» EXERCISE INSTRUCTIONS
Among the lines below, keep only those from the one containing "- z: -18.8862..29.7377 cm" through the one containing "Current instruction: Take", and reproduce them exactly.

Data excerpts

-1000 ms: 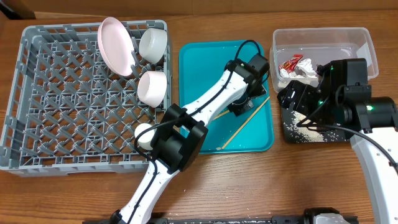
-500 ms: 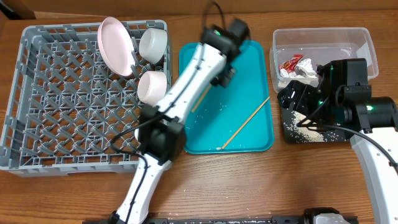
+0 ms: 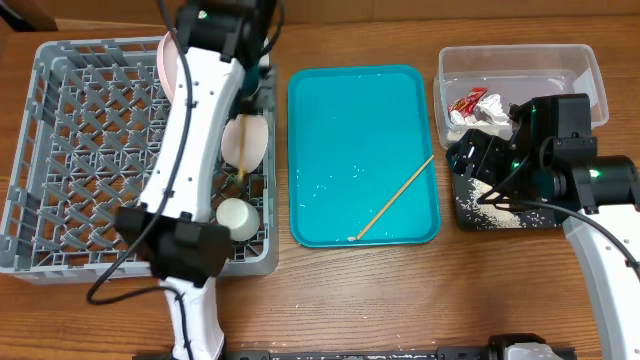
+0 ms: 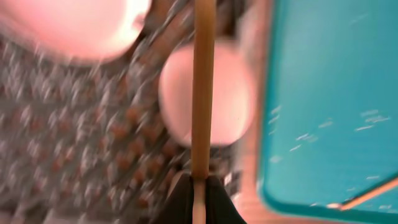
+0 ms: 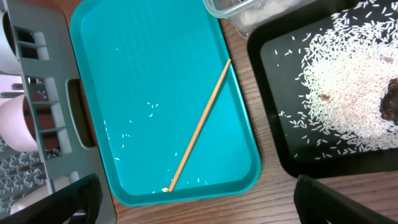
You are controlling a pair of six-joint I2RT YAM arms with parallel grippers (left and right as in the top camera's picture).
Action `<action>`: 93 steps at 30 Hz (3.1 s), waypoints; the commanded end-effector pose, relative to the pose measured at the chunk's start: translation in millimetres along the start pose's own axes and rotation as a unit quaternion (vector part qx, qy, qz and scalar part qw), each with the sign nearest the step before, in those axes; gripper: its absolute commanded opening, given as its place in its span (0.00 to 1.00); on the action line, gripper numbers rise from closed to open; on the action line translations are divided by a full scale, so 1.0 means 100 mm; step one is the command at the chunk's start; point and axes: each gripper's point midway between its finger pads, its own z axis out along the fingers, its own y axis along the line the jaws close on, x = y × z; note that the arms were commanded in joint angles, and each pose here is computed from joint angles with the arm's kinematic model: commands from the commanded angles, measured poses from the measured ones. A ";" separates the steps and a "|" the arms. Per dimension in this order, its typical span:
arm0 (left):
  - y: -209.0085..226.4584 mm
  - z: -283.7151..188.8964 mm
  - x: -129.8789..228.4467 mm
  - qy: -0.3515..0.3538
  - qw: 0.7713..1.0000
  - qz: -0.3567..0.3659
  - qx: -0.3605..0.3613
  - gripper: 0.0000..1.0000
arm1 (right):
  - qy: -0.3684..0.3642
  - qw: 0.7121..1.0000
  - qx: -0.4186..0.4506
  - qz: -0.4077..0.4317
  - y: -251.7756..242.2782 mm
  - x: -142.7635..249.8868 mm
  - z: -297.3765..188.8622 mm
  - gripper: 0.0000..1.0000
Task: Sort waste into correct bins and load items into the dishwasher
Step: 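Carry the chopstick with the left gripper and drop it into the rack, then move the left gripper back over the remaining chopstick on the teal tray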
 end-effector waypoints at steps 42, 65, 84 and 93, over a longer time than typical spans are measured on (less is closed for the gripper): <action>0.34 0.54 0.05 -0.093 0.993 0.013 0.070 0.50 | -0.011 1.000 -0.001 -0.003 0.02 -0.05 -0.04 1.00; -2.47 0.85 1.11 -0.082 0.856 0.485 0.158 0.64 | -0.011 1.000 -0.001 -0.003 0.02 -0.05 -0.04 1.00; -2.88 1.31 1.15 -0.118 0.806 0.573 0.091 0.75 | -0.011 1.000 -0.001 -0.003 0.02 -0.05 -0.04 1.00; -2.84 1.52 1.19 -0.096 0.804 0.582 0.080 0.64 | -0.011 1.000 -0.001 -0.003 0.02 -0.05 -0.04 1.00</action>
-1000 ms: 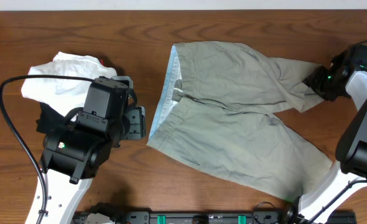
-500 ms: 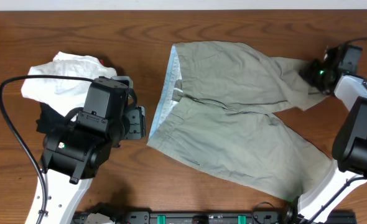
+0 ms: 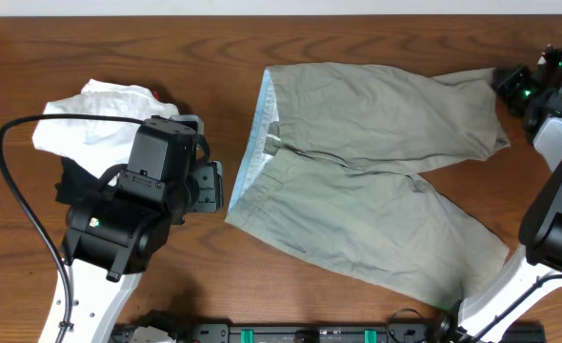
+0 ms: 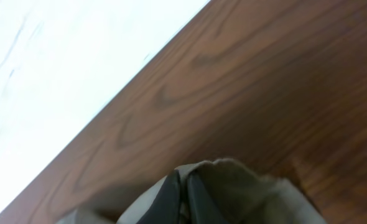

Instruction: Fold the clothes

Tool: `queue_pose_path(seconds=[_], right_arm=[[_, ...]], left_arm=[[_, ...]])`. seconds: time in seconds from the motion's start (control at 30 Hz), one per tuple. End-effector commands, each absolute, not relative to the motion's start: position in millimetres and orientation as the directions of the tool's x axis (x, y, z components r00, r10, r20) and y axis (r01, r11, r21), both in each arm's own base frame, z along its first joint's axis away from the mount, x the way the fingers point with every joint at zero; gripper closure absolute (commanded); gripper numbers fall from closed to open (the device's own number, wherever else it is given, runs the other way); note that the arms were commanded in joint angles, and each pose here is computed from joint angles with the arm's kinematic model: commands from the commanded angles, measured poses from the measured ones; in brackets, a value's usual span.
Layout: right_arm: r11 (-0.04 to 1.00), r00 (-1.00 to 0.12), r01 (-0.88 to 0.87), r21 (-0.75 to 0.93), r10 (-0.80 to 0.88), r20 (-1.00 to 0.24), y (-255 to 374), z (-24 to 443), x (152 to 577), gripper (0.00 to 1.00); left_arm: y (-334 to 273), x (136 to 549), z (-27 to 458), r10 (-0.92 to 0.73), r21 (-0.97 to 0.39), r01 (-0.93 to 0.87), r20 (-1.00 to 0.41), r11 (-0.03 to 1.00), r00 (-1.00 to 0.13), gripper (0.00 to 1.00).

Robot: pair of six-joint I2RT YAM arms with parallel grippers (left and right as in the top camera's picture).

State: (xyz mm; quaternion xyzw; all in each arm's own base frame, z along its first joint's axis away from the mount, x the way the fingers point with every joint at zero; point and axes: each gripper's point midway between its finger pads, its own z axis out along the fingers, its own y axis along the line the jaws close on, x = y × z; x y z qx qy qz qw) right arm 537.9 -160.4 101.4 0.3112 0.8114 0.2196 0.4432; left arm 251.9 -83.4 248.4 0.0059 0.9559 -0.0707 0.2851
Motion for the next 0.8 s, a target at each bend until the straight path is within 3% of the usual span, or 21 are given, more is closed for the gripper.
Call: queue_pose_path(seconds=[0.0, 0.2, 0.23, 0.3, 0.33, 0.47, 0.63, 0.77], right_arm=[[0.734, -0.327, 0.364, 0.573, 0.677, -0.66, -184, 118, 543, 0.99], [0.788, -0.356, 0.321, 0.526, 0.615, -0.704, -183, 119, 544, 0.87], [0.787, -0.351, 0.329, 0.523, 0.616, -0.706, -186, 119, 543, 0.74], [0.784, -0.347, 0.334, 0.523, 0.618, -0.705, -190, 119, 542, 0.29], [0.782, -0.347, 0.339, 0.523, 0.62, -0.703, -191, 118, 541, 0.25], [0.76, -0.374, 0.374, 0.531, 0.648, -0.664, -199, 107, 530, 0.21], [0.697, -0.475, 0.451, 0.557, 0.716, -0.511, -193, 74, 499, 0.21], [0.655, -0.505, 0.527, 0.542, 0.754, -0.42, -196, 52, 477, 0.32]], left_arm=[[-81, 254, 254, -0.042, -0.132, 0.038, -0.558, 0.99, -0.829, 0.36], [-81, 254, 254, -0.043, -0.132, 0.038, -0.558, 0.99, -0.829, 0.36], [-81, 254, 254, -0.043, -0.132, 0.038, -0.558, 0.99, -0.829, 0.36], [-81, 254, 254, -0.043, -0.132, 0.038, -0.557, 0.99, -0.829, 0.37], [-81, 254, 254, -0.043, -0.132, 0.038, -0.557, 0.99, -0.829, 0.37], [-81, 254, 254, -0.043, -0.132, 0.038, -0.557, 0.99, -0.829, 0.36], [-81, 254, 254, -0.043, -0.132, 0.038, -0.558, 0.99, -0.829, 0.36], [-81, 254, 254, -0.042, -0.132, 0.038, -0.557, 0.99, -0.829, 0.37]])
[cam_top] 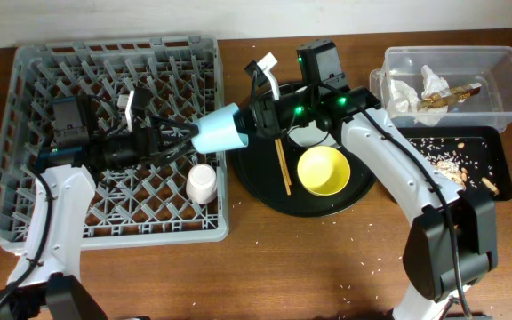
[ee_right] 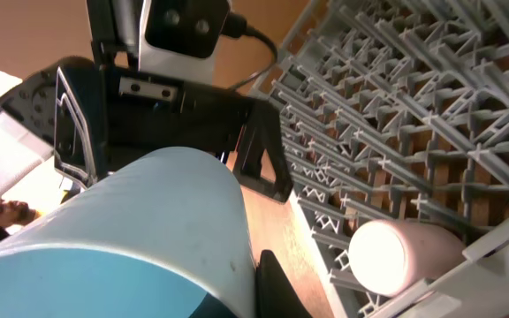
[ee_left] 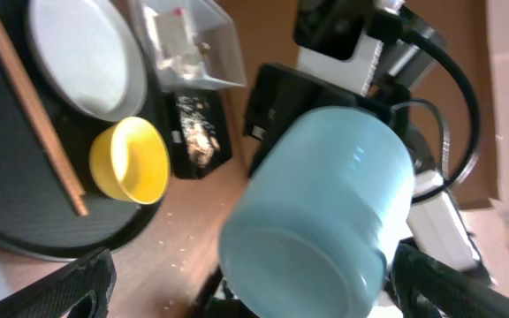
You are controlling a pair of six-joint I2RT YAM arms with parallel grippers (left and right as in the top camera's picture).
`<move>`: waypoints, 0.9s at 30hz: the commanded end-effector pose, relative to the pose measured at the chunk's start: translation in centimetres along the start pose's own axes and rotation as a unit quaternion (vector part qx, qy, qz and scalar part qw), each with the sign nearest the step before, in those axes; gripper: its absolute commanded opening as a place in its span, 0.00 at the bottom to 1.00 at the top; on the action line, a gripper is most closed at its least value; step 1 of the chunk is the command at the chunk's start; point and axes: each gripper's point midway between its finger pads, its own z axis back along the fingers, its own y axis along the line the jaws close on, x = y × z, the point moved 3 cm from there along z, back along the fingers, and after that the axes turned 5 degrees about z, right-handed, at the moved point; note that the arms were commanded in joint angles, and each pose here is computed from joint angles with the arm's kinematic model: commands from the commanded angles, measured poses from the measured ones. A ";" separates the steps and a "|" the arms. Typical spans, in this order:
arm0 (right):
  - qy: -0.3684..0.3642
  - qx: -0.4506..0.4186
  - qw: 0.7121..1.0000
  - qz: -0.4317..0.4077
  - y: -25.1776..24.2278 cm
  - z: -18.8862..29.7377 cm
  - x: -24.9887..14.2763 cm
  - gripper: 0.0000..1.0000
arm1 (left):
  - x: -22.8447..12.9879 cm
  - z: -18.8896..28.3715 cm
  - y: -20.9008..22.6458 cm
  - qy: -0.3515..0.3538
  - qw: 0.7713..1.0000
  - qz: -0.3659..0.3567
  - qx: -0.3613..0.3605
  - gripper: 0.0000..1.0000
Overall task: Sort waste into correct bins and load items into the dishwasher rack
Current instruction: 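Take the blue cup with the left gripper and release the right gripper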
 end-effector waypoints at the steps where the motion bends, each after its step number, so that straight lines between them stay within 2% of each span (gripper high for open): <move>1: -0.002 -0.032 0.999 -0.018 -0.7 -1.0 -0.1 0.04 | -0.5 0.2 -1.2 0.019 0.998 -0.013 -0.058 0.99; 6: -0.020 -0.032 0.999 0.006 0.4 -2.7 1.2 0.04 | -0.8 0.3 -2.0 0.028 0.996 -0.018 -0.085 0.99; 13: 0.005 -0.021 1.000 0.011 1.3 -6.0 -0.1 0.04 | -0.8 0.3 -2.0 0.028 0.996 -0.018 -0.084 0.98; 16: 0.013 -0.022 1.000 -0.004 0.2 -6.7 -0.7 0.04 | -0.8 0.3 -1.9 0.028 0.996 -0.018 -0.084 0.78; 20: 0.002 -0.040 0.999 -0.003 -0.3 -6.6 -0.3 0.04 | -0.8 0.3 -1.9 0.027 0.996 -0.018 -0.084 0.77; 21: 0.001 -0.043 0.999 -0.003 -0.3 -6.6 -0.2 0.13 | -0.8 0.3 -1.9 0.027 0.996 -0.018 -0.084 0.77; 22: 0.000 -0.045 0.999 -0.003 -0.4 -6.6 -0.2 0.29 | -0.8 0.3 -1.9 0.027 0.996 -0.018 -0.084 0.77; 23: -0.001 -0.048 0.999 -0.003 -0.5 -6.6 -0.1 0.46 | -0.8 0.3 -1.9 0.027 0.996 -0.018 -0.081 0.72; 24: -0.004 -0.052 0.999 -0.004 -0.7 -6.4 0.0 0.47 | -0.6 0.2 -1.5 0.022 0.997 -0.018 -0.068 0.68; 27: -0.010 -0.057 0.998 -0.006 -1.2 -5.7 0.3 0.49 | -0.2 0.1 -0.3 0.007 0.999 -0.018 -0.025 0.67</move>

» TASK ANSWER
  - z: -18.8862..29.7377 cm
  - x: -24.9887..14.2763 cm
  - gripper: 0.0000..1.0000
arm1 (left):
  - x: -22.8447..12.9879 cm
  - z: -18.8896..28.3715 cm
  - y: -20.9008..22.6458 cm
  - qy: -0.3515..0.3538
  - qw: 0.7713..1.0000
  - qz: -0.3659..0.3567
  - qx: -0.3613..0.3605
  - gripper: 0.0000..1.0000
Overall task: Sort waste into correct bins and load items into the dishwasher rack
Current instruction: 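Take the blue cup with the left gripper and release the right gripper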

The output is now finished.